How is this possible?
Our filters make things mean things. So when a thing happens (or someone says something) it means one thing to me, another thing to you, and yet another thing to our friend. All the meaning is happening inside each individual.
That is why when you believe what you think is true you are more likely to argue with someone. Because they have the same belief, that what they are thinking is true. If what you each think is not the same, and you both believe your thoughts as truth, there isn’t much room for understanding. So we spend lots of time arguing about our beliefs as if the meaning we each make is the actual meaning. And, as we know, there is no actual meaning.
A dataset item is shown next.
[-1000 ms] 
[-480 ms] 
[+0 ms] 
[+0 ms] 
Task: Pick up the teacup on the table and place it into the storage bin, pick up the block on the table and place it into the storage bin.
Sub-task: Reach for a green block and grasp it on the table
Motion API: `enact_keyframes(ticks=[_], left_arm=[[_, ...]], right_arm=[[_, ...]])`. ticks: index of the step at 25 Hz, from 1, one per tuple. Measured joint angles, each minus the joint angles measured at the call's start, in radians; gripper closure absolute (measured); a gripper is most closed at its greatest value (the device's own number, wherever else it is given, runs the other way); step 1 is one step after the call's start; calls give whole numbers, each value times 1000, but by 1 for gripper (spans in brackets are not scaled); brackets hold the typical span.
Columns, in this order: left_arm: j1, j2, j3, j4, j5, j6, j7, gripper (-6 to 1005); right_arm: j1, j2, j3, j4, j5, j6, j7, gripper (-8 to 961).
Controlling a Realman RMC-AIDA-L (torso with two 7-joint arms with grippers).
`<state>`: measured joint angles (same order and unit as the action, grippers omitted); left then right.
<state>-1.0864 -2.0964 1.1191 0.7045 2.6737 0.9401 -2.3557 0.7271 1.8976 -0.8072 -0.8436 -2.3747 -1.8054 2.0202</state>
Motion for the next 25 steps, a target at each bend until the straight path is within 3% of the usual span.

So much distress and hours of unproductive conversations would be alleviated if we each understood that the meaning I make is important to me, and the meaning you make is important to you. Acknowledge the difference and that we care, rather than try to convince the how wrong they are.
I like vanilla ice cream and you like chocolate. If I insisted that you like vanilla and you insisted that I like chocolate we will be talking for a long time ~ with likely not much resolve. I will still like vanilla, you will still like chocolate.
Instead if we chose to celebrate each other’s choices, discussed the pleasure you experience eating chocolate and my joy in eating vanilla, and make arrangements for us each to have those experiences we would decrease our stress and increase joy!!
SAY THIS NOT THAT:
Next time someone tells you their opinion and shares it as the truth, repeat it back to them with the words, “I understand from what you are saying that you experience what happened as this….is that right?” Once they have responded, you offer, “I have made a different conclusion from what has happened, are you interested in hearing my thoughts?”
They may or may not want to hear your thoughts. Whether they invite a conversation or they do not, you have saved many hours of arguing whose interpretations of the facts are the ‘correct’ ones!